Mr. Johnston rubbed his hands and tapped the table and rubbed his hands again. So comfortable did he appear, and so well-fed, that he seemed quite out of place in that severely plain cabin, beside Roger and Mr. Cledd. That he had a certain mercantile shrewdness I was ready to admit; but the others were men fearless and quick to act.

"Bless my soul!" he said at last, beating a tattoo on the table with his soft fingers. "Bless my soul!"

CHAPTER XXX

THROUGH SUNDA STRAIT

Laden deep with tea and silk, we dropped down the Chu-Kiang, past Macao and the Ladrone Islands, and out through the Great West Channel. Since the northeast monsoon now had set in and the winds were constant, we soon passed the tide-rips of St. Esprit, and sighting only a few small islands covered with brush and mangroves, where the seas broke in long lines of silver under an occasional cocoanut palm, we left astern in due time the treacherous water of the Paracel Reefs.

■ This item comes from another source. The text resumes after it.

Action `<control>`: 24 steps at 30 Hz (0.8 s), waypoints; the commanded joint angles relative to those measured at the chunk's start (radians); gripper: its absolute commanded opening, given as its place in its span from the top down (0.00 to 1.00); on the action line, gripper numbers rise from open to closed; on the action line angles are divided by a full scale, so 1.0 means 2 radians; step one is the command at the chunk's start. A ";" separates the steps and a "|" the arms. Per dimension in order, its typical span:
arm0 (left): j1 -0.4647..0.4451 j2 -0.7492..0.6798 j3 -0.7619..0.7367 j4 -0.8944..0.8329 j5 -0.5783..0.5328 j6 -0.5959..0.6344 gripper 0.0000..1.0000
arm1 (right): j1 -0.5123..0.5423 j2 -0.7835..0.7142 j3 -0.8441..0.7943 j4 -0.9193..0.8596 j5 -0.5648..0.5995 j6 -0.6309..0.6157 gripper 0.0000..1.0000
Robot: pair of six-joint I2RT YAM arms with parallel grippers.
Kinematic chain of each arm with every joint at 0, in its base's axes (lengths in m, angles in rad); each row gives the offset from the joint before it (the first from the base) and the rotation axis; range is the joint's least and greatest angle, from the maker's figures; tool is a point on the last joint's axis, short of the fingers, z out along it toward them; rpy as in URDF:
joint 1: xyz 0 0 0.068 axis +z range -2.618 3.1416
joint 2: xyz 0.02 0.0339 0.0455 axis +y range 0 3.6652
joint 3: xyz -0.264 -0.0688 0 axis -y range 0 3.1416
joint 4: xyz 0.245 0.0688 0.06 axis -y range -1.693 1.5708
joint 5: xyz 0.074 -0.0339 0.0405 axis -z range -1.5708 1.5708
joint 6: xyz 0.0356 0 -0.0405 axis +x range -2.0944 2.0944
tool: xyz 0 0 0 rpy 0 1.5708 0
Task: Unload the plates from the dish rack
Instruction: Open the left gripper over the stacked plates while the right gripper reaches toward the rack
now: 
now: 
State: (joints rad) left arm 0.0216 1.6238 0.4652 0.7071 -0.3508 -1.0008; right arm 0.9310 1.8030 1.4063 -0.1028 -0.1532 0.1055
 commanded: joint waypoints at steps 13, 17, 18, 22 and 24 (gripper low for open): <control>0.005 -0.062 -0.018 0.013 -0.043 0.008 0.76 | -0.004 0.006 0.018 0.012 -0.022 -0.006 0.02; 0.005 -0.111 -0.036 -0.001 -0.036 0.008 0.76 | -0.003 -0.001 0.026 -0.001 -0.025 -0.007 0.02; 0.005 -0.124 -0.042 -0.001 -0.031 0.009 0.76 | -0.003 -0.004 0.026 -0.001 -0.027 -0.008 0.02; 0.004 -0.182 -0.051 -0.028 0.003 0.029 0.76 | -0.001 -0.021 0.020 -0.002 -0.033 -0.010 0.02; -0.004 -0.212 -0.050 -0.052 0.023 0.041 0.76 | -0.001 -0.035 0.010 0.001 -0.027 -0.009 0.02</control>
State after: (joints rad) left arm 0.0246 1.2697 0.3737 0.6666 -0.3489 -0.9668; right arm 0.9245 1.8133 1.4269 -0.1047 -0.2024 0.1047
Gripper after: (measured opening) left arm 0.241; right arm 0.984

Each day was much like every other until we had put the China Sea behind us. We touched at the mouth of the Saigon, but found no promise of trade, and weighed anchor again with the intention of visiting Singapore. Among other curious things, we saw a number of pink porpoises and some that were mottled pink and white and brown. Porpoises not infrequently are spotted by disease; but those that we saw appeared to be in excellent health, and although we remarked on their odd appearance, we believed their strange colors to be entirely natural. A fleet of galleys, too, which we saw in the offing, helped break the monotony of our life. There must have been fifty of them, with flags a-flutter and arms bristling. Although we did not approach them near enough to learn more about them, it seemed probable that they were conveying some great mandarin or chief on affairs of state.

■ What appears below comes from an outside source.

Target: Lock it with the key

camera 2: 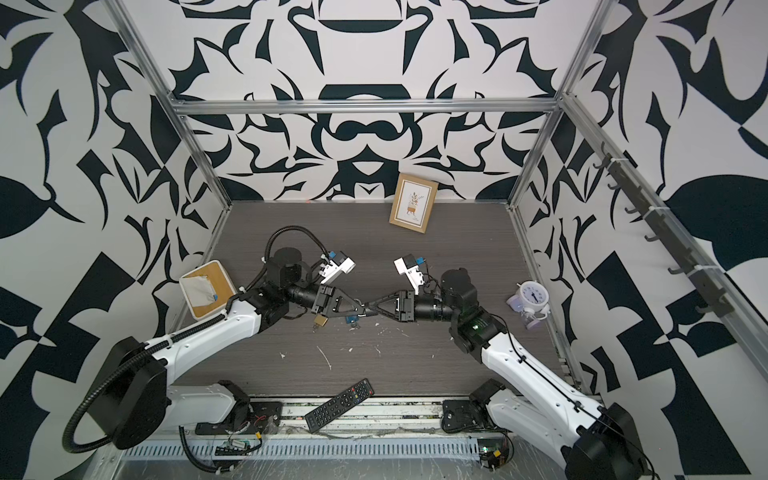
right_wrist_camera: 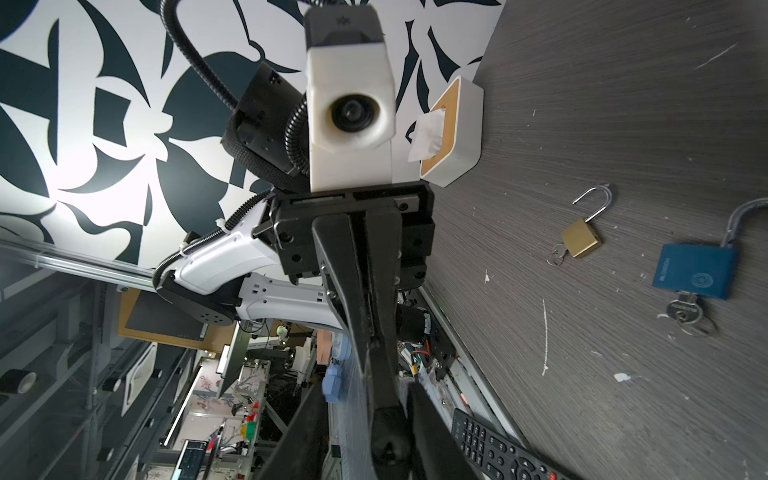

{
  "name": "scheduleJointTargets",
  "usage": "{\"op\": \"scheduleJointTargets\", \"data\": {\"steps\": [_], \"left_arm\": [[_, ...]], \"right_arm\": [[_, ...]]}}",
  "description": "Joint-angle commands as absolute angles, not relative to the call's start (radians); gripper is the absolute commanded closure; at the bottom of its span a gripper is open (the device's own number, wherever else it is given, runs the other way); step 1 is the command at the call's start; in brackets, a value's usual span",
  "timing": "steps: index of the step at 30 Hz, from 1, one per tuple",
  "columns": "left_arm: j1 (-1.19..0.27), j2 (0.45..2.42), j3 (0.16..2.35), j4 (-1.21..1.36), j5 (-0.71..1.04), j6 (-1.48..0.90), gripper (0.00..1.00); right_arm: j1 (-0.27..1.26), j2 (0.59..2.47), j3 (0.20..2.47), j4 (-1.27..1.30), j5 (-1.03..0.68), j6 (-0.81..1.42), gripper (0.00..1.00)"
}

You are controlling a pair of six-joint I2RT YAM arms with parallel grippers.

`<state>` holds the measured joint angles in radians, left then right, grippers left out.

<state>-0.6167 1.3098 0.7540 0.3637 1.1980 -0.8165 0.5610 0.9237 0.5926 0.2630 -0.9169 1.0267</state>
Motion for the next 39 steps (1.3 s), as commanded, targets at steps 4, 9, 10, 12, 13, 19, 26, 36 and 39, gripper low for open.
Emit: {"op": "scheduleJointTargets", "data": {"steps": [4, 9, 10, 12, 13, 19, 26, 36, 39], "left_arm": [[-0.623, 1.324, 0.782, 0.383, 1.187, -0.826, 1.00], [-0.624, 1.335, 0.785, 0.402, 1.184, -0.838, 1.00], [-0.623, 1.340, 0.781, 0.419, 1.184, -0.849, 1.00], [-0.624, 1.355, 0.776, 0.444, 1.180, -0.868, 1.00], [-0.624, 1.366, 0.776, 0.455, 1.178, -0.876, 1.00], [-0.620, 1.415, 0.785, 0.497, 1.143, -0.927, 0.86], [-0.553, 1.413, 0.768, 0.485, 1.074, -0.943, 0.00], [-0.439, 1.043, 0.691, -0.009, 0.432, -0.752, 0.01], [-0.436, 0.955, 0.697, -0.134, 0.278, -0.780, 0.01]], "right_arm": [[0.580, 0.914, 0.600, 0.328, -0.974, 1.025, 0.85], [0.581, 0.920, 0.589, 0.330, -0.973, 1.025, 0.86], [0.583, 0.922, 0.587, 0.337, -0.979, 1.031, 0.89], [0.583, 0.923, 0.583, 0.333, -0.979, 1.035, 0.99], [0.582, 0.923, 0.583, 0.326, -0.973, 1.034, 1.00], [0.582, 0.922, 0.569, 0.270, -0.887, 1.029, 1.00], [0.560, 0.965, 0.573, 0.146, -0.777, 0.990, 1.00], [0.635, 0.927, 0.479, 0.128, -0.092, 1.159, 1.00], [0.791, 0.918, 0.477, 0.119, 0.228, 1.203, 1.00]]}}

"That man Blodgett is telling stories of one kind or another," Mr. Cledd remarked one afternoon, after watching a little group that had gathered by the forecastle-hatch during the first dog-watch. "The fortuneteller fellow, too, Benson, is stirring up the men."

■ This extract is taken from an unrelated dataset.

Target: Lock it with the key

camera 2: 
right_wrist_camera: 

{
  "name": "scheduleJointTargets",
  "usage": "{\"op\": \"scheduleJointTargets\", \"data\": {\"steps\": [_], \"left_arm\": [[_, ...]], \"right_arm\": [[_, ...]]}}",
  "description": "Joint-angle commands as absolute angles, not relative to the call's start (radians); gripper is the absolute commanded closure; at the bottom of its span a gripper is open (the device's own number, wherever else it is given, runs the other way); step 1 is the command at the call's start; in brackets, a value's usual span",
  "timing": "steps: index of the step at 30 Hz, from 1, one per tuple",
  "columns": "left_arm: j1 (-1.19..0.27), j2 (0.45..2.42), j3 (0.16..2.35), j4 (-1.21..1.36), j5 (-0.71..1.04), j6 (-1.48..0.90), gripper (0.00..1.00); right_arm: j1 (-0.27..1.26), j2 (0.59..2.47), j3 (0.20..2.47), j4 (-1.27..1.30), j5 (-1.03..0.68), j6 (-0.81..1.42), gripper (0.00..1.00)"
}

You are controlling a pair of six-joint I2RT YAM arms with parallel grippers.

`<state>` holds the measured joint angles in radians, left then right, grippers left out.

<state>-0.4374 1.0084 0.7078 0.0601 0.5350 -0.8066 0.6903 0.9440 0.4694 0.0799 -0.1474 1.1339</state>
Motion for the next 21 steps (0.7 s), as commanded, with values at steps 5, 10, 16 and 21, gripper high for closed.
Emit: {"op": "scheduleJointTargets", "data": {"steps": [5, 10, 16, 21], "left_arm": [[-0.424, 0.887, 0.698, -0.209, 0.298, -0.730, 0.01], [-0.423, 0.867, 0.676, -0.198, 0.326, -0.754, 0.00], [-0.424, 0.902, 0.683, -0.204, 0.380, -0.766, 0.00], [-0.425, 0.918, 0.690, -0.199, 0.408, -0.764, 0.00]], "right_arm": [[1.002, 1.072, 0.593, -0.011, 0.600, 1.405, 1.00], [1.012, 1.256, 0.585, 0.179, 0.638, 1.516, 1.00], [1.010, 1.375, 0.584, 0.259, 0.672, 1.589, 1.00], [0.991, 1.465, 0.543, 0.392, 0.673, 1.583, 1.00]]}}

As I looked across the water at the small island of palms where the waves were rolling with a sullen roar, which carried far on the evening air, I saw a native boat lying off the land, and dimly through the mists I saw the sail of an old junk. I watched the junk uneasily. Small wonder that the men were apprehensive, I thought.

After leaving Singapore, we passed the familiar shores of eastern Sumatra, Banka Island and Banka Strait, and the mouths of the Palambang, but in an inverted order, which made them seem as strange as if we never before had sighted them. Then one night, heading west against the tide, we anchored in a rolling swell, with Kodang Island to the northeast and Sindo Island to the north. On the one hand were the Zutphen Islands; on the other was Hog Point; and almost abeam of us the Sumatran coast rose to the steep bluff that across some miles of sea faces the Java shore. We lay in Sunda Strait.

I came on deck after a while and saw the men stirring about.